• **REQUIRED WORK**
Find each line below containing the word "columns" and copy it.

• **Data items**
[Start of Attachment]

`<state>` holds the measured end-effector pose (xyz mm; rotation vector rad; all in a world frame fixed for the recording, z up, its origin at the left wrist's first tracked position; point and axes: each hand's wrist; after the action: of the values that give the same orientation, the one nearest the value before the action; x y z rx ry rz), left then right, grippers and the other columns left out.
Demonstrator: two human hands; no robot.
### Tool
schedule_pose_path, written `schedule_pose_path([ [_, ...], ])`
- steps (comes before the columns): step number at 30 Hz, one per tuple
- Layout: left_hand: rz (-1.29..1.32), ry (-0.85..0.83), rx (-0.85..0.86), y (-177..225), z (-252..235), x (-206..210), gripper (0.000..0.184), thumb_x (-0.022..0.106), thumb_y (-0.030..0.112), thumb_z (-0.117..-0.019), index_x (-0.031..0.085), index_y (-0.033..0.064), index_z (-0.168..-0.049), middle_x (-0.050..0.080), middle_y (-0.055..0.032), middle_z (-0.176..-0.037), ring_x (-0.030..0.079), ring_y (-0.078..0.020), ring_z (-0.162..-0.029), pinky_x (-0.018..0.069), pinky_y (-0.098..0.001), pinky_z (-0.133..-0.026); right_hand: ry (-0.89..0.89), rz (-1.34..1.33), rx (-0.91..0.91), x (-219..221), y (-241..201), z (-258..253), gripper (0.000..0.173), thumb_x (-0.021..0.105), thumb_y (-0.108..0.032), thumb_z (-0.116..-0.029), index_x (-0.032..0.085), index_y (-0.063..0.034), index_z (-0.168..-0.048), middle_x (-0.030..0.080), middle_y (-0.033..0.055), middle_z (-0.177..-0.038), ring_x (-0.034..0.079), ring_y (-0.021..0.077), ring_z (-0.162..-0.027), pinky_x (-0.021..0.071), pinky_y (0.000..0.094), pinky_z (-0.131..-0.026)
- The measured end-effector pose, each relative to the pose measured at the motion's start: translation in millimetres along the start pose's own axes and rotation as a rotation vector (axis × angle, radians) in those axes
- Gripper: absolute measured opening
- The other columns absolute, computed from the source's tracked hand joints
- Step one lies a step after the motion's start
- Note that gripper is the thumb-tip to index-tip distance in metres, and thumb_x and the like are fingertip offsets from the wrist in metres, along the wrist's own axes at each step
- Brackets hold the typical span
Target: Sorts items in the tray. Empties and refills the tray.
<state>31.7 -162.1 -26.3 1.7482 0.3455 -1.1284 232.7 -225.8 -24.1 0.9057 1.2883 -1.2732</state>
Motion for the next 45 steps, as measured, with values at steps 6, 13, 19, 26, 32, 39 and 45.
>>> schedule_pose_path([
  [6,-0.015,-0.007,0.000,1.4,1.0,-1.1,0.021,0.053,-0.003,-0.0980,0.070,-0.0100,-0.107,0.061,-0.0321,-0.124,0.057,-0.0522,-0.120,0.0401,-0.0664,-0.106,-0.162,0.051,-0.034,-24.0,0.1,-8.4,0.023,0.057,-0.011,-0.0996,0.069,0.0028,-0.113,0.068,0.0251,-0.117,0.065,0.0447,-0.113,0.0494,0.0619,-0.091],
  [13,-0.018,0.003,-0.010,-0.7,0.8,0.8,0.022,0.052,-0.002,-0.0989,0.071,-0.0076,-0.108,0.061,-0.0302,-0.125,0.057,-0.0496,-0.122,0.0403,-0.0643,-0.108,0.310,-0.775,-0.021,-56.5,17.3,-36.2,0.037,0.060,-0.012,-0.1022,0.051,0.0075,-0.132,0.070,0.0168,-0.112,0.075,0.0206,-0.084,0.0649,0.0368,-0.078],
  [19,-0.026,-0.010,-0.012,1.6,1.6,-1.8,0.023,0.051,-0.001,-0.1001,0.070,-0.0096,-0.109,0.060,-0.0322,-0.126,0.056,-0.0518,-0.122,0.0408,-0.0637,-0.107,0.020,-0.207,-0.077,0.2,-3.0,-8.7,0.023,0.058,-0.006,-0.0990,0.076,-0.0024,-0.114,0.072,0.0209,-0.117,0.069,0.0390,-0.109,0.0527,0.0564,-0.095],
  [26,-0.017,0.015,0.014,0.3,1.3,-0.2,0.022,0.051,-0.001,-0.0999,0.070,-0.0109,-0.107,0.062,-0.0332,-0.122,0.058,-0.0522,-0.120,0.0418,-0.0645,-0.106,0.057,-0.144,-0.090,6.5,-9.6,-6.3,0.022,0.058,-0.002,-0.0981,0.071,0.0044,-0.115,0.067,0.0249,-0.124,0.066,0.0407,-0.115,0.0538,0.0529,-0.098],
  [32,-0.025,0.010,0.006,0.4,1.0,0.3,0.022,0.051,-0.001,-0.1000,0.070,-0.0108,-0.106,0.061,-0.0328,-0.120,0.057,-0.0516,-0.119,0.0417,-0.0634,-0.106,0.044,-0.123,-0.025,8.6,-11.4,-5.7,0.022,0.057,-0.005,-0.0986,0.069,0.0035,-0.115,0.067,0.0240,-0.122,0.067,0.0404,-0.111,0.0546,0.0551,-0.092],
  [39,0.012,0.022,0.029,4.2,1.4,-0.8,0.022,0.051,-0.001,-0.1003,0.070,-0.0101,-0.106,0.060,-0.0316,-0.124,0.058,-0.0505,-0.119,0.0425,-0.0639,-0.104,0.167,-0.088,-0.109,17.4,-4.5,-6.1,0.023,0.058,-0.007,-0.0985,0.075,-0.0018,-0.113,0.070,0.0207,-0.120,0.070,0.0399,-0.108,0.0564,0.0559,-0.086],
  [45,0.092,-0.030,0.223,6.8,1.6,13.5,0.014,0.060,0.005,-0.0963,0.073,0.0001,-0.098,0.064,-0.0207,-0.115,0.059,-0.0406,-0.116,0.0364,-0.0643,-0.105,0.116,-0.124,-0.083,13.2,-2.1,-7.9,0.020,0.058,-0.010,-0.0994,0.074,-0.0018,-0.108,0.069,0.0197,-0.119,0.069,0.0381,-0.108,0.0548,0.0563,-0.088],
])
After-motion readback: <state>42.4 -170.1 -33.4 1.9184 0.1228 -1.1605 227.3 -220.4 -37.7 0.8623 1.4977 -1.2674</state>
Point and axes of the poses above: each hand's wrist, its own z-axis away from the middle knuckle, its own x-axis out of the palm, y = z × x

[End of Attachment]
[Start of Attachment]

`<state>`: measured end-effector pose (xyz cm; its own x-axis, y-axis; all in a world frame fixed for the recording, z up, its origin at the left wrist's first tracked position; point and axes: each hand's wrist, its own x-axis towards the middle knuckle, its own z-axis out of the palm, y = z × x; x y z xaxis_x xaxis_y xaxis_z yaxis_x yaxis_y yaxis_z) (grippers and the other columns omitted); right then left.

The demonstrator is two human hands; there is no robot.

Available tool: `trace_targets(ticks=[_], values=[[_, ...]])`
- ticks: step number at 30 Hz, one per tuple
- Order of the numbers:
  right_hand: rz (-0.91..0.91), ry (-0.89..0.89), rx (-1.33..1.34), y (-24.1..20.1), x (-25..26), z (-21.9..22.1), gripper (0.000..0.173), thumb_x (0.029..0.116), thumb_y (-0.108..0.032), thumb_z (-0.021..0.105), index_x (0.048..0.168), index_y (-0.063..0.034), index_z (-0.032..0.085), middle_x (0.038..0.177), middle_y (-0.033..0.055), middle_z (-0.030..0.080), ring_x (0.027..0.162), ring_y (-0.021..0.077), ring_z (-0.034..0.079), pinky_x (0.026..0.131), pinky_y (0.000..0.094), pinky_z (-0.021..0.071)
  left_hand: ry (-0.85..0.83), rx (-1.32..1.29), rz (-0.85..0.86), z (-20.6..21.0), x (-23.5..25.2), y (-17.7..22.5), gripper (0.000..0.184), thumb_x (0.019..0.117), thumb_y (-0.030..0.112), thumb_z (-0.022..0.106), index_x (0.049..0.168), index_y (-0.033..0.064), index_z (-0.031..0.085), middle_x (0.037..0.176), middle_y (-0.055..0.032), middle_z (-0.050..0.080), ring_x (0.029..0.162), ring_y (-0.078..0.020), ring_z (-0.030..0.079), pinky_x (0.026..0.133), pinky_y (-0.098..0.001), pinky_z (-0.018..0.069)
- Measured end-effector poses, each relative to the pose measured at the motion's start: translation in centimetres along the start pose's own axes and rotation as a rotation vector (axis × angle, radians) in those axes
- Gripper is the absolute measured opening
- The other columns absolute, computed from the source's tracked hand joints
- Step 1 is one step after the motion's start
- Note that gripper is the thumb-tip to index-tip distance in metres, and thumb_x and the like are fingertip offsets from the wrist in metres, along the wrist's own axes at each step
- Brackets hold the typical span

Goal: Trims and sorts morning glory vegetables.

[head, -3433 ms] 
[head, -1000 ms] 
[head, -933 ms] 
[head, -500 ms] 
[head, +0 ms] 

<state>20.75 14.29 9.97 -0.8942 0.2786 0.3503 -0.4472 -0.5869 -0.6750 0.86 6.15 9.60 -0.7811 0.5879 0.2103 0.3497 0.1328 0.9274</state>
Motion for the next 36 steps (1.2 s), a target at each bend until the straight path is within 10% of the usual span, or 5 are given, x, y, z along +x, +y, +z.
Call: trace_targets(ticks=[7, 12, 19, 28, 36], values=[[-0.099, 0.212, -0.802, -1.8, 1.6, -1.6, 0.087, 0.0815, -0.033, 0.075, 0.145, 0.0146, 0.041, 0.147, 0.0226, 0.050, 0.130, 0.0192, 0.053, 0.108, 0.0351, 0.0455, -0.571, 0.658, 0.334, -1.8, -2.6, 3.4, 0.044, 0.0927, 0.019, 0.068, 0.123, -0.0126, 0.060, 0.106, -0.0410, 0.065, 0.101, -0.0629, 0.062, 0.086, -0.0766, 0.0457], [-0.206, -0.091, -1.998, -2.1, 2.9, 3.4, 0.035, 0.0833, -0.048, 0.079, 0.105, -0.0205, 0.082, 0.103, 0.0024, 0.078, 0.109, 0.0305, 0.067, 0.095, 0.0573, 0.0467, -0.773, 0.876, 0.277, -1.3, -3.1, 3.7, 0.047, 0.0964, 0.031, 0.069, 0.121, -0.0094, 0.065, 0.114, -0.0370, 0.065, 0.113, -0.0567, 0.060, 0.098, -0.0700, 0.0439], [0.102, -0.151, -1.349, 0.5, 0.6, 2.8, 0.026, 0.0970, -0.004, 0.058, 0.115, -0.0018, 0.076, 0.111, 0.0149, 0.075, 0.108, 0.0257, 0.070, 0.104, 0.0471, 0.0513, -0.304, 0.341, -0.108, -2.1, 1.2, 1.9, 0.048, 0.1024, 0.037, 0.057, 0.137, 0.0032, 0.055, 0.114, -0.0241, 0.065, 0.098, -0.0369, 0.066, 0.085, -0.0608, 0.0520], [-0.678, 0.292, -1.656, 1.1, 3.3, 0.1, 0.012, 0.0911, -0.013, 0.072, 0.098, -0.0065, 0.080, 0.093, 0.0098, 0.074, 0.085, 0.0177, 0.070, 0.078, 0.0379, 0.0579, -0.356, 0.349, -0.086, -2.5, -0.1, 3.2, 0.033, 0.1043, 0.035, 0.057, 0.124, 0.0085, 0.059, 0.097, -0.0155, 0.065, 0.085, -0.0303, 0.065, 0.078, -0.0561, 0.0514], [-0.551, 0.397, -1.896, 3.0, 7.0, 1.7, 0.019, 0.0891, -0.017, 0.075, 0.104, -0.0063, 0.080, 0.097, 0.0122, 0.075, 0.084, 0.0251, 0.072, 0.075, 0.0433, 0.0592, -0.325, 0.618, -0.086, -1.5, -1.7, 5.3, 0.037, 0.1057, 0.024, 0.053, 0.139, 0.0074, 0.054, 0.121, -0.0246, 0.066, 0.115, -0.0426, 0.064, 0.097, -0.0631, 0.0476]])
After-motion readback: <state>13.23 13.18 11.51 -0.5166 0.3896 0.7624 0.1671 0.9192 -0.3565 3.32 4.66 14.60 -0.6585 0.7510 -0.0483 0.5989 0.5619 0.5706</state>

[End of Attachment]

• **ANSWER TO THE EXERCISE**
`<state>` holds the measured end-effector pose (xyz mm; rotation vector rad; all in a world frame fixed for the recording, z up, its origin at the left wrist's first tracked position; point and axes: each hand's wrist; after the action: of the values that give the same orientation, the one nearest the value before the action; x y z rx ry rz), left then right, grippers and the other columns left out.
- steps (comes before the columns): step number at 30 Hz, one per tuple
- The other columns absolute, computed from the source's tracked hand joints
`<state>`: measured end-effector pose (xyz cm; its own x-axis, y-axis; all in a world frame fixed for the recording, z up, its origin at the left wrist's first tracked position; point and axes: each hand's wrist, its own x-axis towards the middle knuckle, its own z-axis out of the palm, y = z × x; x y z xaxis_x xaxis_y xaxis_z yaxis_x yaxis_y yaxis_z) (grippers and the other columns omitted); right then left.
- The other columns absolute, computed from the source's tracked hand joints

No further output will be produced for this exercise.